WHAT YOU HAVE TO DO —
This calls for a verbatim copy of all the data, with no images carried over.
[INFORMATION]
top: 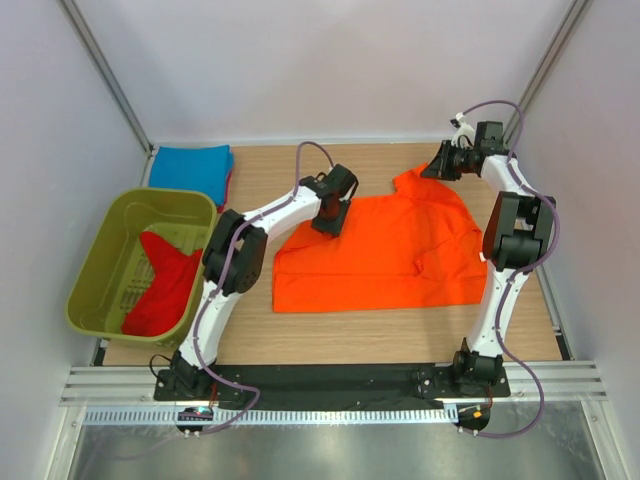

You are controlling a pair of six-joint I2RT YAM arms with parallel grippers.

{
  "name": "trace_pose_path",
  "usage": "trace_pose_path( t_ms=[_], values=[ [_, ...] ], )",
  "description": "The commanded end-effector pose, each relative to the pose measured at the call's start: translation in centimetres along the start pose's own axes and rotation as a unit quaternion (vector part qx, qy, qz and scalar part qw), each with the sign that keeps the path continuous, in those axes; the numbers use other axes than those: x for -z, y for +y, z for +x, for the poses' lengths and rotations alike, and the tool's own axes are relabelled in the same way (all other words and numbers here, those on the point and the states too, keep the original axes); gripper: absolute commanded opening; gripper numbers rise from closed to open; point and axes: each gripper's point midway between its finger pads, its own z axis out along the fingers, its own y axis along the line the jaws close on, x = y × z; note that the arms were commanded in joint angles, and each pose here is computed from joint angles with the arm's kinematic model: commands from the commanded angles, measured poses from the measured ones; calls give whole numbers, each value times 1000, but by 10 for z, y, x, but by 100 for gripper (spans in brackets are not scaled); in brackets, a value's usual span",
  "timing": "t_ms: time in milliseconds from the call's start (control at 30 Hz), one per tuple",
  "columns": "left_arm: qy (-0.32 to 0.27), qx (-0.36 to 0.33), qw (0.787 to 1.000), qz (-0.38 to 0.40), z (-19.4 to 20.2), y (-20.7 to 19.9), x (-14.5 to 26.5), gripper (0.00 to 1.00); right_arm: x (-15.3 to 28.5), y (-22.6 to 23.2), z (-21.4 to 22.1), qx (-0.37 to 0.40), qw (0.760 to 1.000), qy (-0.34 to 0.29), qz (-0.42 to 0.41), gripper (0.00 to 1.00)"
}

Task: Fold and stack the t-shirts
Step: Fold the tshirt

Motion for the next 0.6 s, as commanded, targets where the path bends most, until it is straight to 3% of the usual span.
trace_pose_path(
  t_ms=[0,133,233,300,567],
  values=[
    [-21,-9,1000,20,-14,-11,1,35,13,12,-22,29,999,-25,-5,3],
    [-22,-13,999,21,-15,-13,1,27,11,11,-21,29,999,-24,-7,3],
    [-23,-20,999,23,-15,-13,4,7,12,10,-21,24,999,-21,-7,3],
    [-24,-22,999,17,-17,-10,13,0,13,8,-22,25,999,-22,-4,3],
    [-43,-37,998,-39,-26,22,52,0,22,5,-32,32,999,-43,1,1]
  ],
)
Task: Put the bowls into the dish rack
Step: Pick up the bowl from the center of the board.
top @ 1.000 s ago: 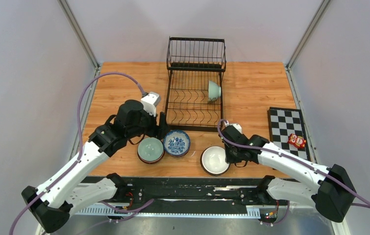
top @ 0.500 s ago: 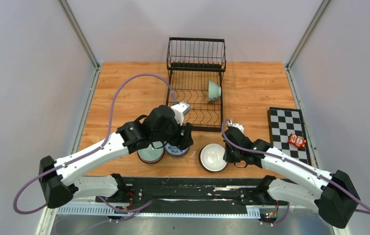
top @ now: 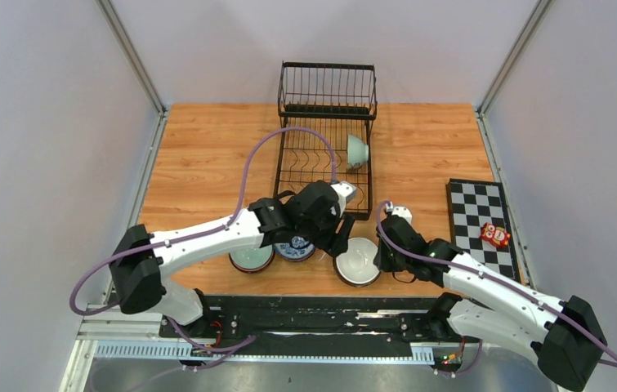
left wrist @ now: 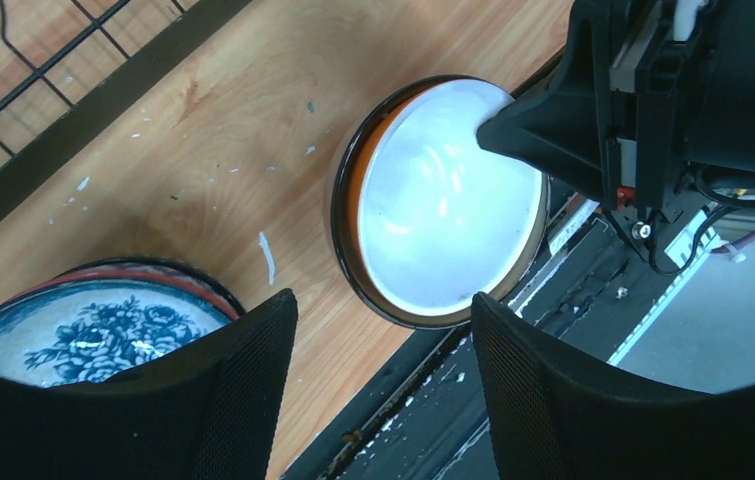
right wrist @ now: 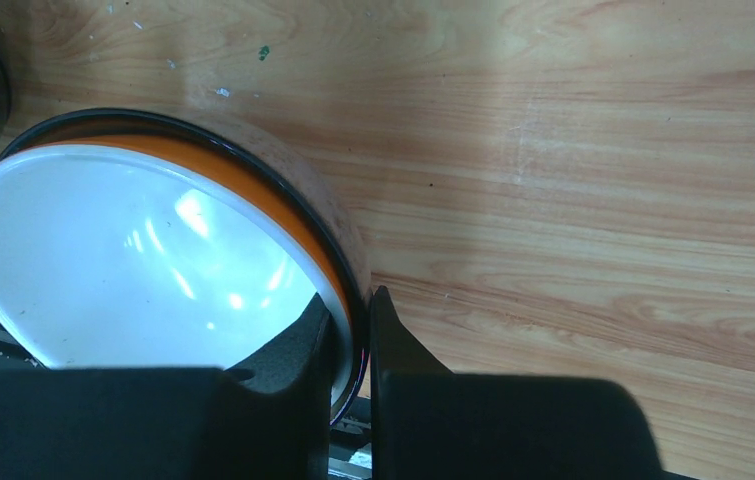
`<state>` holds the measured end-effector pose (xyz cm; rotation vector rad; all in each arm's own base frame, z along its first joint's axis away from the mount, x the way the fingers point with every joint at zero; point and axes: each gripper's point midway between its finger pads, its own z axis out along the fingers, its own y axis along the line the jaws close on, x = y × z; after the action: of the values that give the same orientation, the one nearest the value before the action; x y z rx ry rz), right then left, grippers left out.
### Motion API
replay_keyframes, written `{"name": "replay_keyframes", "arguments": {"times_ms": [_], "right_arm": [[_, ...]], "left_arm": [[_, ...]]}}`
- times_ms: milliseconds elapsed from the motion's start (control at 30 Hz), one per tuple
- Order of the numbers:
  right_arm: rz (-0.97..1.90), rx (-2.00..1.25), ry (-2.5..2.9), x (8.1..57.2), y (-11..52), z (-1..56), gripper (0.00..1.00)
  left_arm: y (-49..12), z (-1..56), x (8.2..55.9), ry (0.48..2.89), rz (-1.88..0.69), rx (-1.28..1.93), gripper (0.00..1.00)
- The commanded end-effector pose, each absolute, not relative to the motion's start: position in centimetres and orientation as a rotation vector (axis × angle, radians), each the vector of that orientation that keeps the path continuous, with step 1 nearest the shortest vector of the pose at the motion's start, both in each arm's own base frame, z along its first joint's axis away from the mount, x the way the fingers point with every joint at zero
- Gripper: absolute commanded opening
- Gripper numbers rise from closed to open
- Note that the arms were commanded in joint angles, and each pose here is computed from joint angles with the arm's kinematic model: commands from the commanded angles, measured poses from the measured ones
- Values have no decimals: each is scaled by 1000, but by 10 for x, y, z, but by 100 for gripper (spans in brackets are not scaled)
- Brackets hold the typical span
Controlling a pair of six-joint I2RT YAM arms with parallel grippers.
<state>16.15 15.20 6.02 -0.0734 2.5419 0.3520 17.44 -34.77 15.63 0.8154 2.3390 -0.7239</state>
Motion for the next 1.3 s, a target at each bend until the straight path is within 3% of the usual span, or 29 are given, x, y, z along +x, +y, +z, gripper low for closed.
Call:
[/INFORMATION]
SOLUTION —
top: 

You are controlling a pair of six-joint I2RT YAM arms with parallel grippers.

{
  "name": "trace_pose_path",
  "usage": "trace_pose_path( t_ms=[_], values=[ [_, ...] ], )",
  "description": "The commanded end-effector pose, each relative to the pose measured at the call's start: translation in centimetres along the start pose's own axes and rotation as a unit quaternion (vector part qx, qy, qz and scalar part qw), each with the sign that keeps the path continuous, in those axes; the numbers use other axes than those: x for -z, y for +y, z for +x, for the poses' lengths and rotations alike, and the tool's own axes are relabelled in the same way (all other words and numbers here, those on the point and the states too, keep the original axes); gripper: absolute commanded opening; gripper numbers rise from closed to open; point and axes: each gripper's point midway between its finger pads, its own z axis out along the fingers, its own y axis along the line the jaws close on, x = y × z; note that the arms were commanded in joint angles, and each pose here is computed from joint angles with the arm's kinematic model: commands from the commanded angles, measured poses from the measured ones; calls give whole numbers, each value times 1000, but by 10 for z, y, x, but by 100 for gripper (spans in brackets are not scaled); in brackets, a value's usual span",
  "timing": "t_ms: time in milliseconds from the call's start (control at 30 Hz), one per tuple",
  "columns": "left_arm: qy (-0.32 to 0.27), qx (-0.36 to 0.33), qw (0.787 to 1.000), qz (-0.38 to 0.40), z (-19.4 to 20.2), y (-20.7 to 19.9), x (-14.5 to 26.5), gripper (0.00 to 1.00); right_arm: x (-15.3 to 28.5), y (-22.6 to 23.2), z (-21.4 to 22.1), qx (-0.37 to 0.40), qw (0.760 to 1.000), qy (-0.34 to 0.29), qz (-0.42 to 0.41), gripper (0.00 to 1.00)"
}

Task: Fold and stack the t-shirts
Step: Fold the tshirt

Motion for the next 0.6 s, as commanded, targets where the path bends most, until it is straight to 3% of the usual span.
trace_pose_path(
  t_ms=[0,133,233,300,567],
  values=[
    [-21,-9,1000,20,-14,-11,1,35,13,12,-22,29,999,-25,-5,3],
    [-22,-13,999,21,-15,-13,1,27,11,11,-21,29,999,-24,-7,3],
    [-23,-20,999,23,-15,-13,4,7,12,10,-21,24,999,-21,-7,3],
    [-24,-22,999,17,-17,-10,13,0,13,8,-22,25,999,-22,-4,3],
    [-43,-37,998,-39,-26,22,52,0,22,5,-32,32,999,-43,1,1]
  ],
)
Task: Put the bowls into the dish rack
Step: Pick up the bowl from the center of the board.
top @ 1.000 s ago: 
top @ 0.500 s ago: 
top @ now: 
left wrist @ now: 
right wrist @ now: 
`<state>` holds the measured end-effector pose (xyz cm; rotation vector rad; all in each arm's own base frame, z along its first joint's axis away from the mount, x the way the fingers point with every joint at zero; point and axes: each gripper's point midway between its finger pads, its own z axis out along the fingers, its own y axis along the line the jaws close on, x = y × z; after the action: of the values that give the same orientation, the one nearest the value before the action; x y z rx ry rz), right then left, grippers left out.
### Motion API
replay_keyframes, written `{"name": "replay_keyframes", "arguments": {"times_ms": [_], "right_arm": [[_, ...]], "left_arm": [[_, ...]]}}`
- times_ms: milliseconds elapsed from the motion's start (control at 30 Hz), one per tuple
- Order of the numbers:
  right_arm: rz (-0.97..1.90), rx (-2.00..1.25), ry (-2.5..2.9), x (8.1..57.2), y (-11..52), z (-1..56), gripper (0.00..1.00)
  left_arm: y (-49..12), z (-1..56), x (8.2..55.9), ry (0.48..2.89), rz (-1.88..0.69), rx (-1.28..1.93), gripper (0.00..1.00)
- The commanded end-effector pose, each absolute, not relative to the motion's start: position in centimetres and orientation as a rotation vector (axis × angle, radians), each the vector of that orientation that keeps the path continuous, with step 1 nearest the shortest vector of the pose at the motion's start, both in each arm's own base frame, z along its first joint's axis away from the mount, x the way the fingers point with every joint at zero
- Gripper: absolute commanded opening
- Gripper numbers rise from closed to open
- Note that the arms were commanded in joint angles, and each pose here is computed from joint angles with the arm's kinematic model: commands from the commanded angles, measured poses from the measured ones
- Values have no decimals: each is scaled by 1000, but by 10 for x, y, z, but by 100 for gripper (spans in brackets are not scaled)
- Brackets hold the typical span
Controlling a pair of six-joint I2RT YAM arms with parallel grippers.
<state>16.15 15.20 6.02 -0.0734 2.5419 0.3520 17.44 -34.77 15.63 0.8154 2.3390 -0.7239</state>
Motion for the next 1.3 s, a target at each bend until the straight path is within 3% of the usual span, or 29 are given, x, y, z along +x, +y, +z, gripper low for closed.
Call:

For this exercise, nothing more remains to be given.